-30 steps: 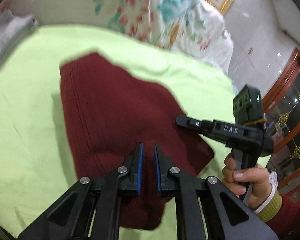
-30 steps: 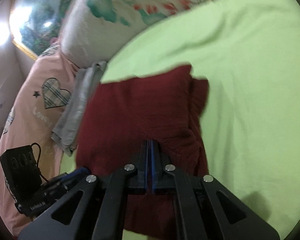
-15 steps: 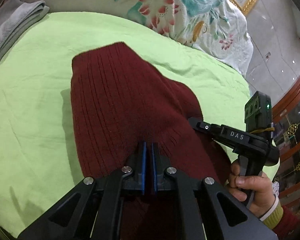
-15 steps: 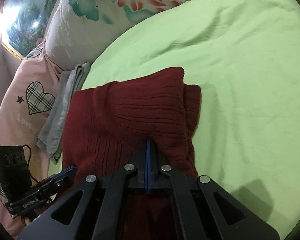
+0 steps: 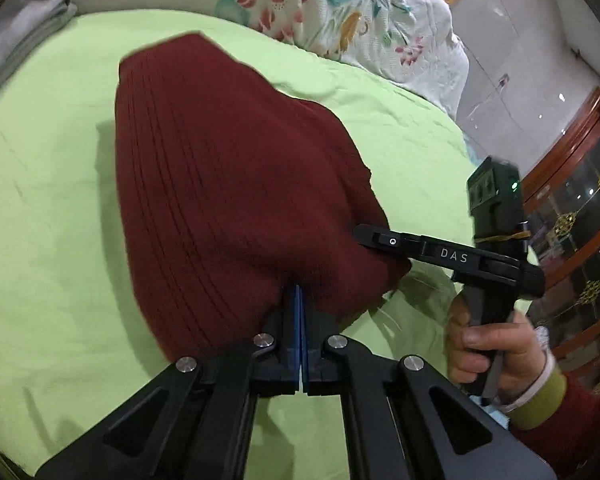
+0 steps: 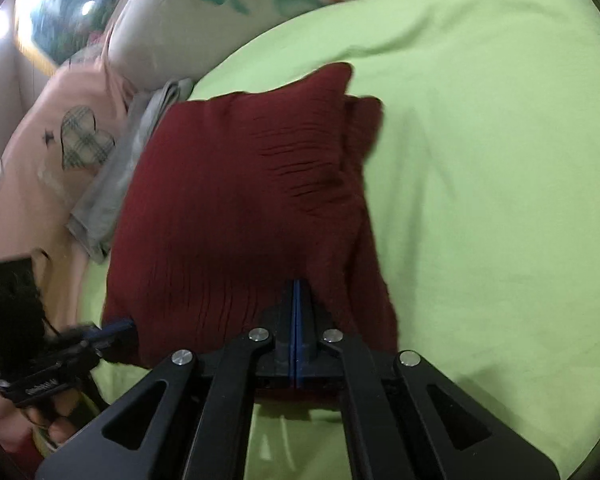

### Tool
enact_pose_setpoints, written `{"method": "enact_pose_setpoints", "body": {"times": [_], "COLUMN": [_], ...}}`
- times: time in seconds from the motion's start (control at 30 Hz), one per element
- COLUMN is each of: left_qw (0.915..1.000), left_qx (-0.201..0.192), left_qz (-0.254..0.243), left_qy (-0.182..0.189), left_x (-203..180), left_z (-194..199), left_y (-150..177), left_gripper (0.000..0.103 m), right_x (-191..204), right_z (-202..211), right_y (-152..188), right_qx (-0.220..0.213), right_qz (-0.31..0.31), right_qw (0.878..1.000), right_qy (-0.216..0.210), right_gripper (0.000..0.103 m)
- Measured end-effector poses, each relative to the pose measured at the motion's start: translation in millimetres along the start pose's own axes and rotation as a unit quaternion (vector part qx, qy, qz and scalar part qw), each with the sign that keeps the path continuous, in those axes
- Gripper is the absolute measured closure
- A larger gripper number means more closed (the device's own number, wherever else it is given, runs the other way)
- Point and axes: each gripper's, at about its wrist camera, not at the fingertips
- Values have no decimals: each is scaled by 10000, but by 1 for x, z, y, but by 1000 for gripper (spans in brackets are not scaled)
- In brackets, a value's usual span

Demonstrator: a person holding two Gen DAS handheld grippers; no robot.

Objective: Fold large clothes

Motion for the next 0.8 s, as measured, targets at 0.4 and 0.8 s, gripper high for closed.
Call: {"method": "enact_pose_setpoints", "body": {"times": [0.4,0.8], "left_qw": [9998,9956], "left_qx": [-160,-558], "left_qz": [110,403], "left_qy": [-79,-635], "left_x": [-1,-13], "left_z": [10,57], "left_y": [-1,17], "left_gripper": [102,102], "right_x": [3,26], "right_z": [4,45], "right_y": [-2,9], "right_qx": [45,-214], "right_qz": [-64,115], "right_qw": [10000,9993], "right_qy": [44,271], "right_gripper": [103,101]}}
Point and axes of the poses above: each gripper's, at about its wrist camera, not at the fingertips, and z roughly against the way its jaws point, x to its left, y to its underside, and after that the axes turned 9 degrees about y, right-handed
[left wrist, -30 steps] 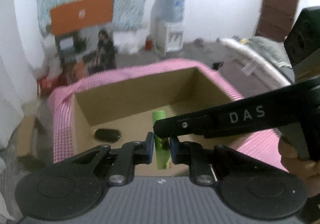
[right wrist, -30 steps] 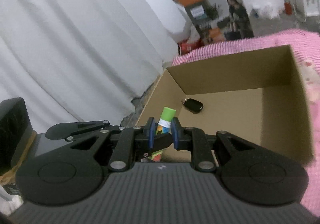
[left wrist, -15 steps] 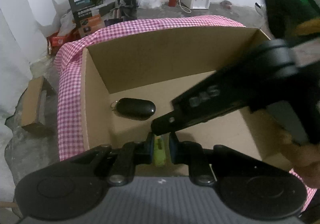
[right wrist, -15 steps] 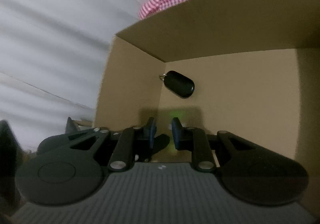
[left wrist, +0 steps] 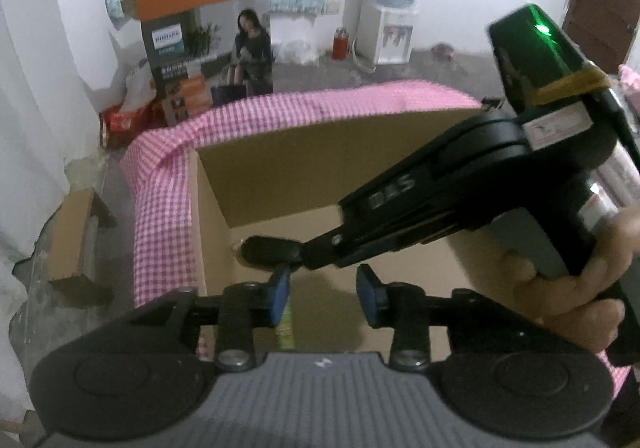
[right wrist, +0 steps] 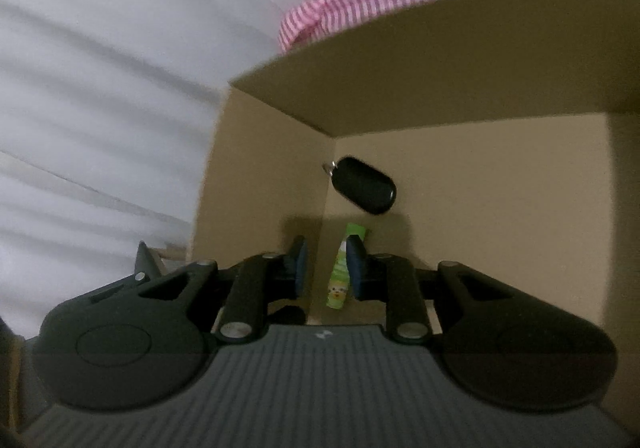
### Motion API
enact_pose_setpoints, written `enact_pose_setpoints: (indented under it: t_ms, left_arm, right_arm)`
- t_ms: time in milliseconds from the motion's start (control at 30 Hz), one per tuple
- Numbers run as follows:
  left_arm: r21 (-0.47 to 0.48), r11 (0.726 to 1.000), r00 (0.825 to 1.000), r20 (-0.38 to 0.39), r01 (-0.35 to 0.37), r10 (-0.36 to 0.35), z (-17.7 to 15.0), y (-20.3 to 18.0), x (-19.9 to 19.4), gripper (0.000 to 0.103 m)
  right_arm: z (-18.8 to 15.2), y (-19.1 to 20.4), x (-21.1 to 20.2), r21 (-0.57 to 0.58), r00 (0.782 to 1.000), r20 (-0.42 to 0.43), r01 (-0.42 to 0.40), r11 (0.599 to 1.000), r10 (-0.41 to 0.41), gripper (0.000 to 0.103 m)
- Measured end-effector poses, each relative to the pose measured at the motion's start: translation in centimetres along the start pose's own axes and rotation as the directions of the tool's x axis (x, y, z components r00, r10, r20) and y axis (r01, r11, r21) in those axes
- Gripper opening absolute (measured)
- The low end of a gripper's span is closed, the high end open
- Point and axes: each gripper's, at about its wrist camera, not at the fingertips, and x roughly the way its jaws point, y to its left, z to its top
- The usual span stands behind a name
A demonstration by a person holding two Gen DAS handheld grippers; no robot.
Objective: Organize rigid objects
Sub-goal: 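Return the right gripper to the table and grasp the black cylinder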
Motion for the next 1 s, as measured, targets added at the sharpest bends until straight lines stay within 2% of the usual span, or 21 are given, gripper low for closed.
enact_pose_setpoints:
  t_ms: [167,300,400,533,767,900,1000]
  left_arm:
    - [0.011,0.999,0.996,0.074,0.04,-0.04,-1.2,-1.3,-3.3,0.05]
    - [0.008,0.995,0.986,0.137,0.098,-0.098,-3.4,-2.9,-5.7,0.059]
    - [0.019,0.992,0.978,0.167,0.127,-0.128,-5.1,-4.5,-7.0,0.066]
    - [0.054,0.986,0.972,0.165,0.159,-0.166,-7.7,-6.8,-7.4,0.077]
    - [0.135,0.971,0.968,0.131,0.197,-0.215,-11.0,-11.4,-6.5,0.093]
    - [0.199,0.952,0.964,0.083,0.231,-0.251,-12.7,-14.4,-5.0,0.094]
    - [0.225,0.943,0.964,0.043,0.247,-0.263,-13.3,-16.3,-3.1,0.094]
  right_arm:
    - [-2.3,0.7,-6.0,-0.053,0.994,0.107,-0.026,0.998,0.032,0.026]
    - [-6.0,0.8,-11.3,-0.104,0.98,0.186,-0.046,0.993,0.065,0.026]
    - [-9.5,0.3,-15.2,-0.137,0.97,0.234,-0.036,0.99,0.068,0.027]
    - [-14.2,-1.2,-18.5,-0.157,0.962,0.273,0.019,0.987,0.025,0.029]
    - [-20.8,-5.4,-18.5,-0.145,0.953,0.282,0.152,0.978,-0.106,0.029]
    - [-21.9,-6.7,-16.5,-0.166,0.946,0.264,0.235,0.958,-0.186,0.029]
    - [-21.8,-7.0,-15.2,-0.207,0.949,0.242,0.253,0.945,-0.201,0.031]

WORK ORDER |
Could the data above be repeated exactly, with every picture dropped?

TASK ANSWER |
-30 steps: 
-30 steps: 
-15 steps: 
-15 steps: 
+0 steps: 
+0 steps: 

### Tool
enact_pose_setpoints, written `{"method": "enact_pose_setpoints", "body": {"times": [_], "COLUMN": [_], ...}}`
- times: time in seconds from the motion's start (control at 30 Hz), one per element
- COLUMN is each of: left_qw (0.915..1.000), left_qx (-0.201..0.192), left_qz (-0.254..0.243), left_qy (-0.182..0.189), left_x (-203..180), left_z (-194..199), left_y (-150..177), left_gripper (0.000..0.103 m), right_x (-191..204), right_z (-202..211), right_y (-152..188), right_qx (-0.220..0.213), right_qz (-0.31..0.31), right_qw (0.878..1.000), right_qy (-0.216..0.210), right_gripper (0.000..0.103 m)
- Measured end-effector poses, each relative to the pose measured at the motion's start: translation in millimetres along the start pose's own axes and rotation as a unit quaternion (vector part qx, qy, qz and scalar part qw), each with the sign that keeps the path continuous, in those axes
- Gripper is the absolute measured closure
- A larger gripper number means more closed (the device's own number, wherever else it is given, runs the other way)
- Point and axes: each gripper's, at about its wrist camera, not at the fingertips
- Values have no decimals: each is scaled by 10000, but by 1 for x, z, y, but by 1000 for gripper (spans in brackets are not scaled)
- In brackets, a value's usual span

Demonstrator: a person holding two Gen DAS handheld grippers; no robot.

Objective: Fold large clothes

Motion for the next 0.8 s, as measured, targets at 0.4 and 0.8 s, gripper high for closed.
Call: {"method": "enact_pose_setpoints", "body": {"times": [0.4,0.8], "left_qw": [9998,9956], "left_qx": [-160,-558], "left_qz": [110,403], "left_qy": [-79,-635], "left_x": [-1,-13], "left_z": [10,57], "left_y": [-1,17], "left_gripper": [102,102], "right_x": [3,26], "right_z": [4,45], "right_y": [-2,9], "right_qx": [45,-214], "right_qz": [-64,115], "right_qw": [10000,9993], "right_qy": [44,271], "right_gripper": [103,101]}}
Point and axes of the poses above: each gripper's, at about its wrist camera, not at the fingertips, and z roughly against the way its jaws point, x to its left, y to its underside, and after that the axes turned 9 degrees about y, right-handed
[left wrist, -30 steps] 
[right wrist, -30 steps] 
[left wrist, -15 steps] 
[right wrist, -15 steps] 
[left wrist, +0 steps] 
[right wrist, +0 steps] 
### Motion API
enact_pose_setpoints, written `enact_pose_setpoints: (indented under it: t_ms, left_arm, right_arm)`
- t_ms: time in milliseconds from the motion's start (control at 30 Hz), one per tuple
- Numbers run as follows:
  left_arm: r21 (-0.47 to 0.48), r11 (0.726 to 1.000), r00 (0.825 to 1.000), r20 (-0.38 to 0.39), r01 (-0.35 to 0.37), r10 (-0.36 to 0.35), z (-17.7 to 15.0), y (-20.3 to 18.0), x (-19.9 to 19.4), gripper (0.000 to 0.103 m)
  right_arm: z (-18.8 to 15.2), y (-19.1 to 20.4), x (-21.1 to 20.2), r21 (-0.57 to 0.58), r00 (0.782 to 1.000), r20 (-0.42 to 0.43), r01 (-0.42 to 0.40), r11 (0.599 to 1.000), r10 (-0.41 to 0.41), gripper (0.000 to 0.103 m)
- Measured end-effector poses, each relative to the pose measured at the motion's start: translation in centimetres along the start pose's own axes and rotation as the directions of the tool's x axis (x, y, z components r00, r10, r20) and y axis (r01, r11, r21) in those axes
- Gripper opening absolute (measured)
- The low end of a gripper's span is closed, the high end open
- Point and axes: each gripper's, at about its wrist camera, not at the fingertips, and x roughly the way its jaws point, y to its left, z to its top
- The usual span stands behind a name
A demonstration by a person holding two Gen DAS handheld grippers; no robot.
Objective: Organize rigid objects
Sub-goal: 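Return the right gripper to the table and grasp the black cylinder
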Motion for the next 1 s, as measured, targets added at the sharpest bends until straight lines stay within 2% of the usual span, or 21 are given, gripper low for closed.
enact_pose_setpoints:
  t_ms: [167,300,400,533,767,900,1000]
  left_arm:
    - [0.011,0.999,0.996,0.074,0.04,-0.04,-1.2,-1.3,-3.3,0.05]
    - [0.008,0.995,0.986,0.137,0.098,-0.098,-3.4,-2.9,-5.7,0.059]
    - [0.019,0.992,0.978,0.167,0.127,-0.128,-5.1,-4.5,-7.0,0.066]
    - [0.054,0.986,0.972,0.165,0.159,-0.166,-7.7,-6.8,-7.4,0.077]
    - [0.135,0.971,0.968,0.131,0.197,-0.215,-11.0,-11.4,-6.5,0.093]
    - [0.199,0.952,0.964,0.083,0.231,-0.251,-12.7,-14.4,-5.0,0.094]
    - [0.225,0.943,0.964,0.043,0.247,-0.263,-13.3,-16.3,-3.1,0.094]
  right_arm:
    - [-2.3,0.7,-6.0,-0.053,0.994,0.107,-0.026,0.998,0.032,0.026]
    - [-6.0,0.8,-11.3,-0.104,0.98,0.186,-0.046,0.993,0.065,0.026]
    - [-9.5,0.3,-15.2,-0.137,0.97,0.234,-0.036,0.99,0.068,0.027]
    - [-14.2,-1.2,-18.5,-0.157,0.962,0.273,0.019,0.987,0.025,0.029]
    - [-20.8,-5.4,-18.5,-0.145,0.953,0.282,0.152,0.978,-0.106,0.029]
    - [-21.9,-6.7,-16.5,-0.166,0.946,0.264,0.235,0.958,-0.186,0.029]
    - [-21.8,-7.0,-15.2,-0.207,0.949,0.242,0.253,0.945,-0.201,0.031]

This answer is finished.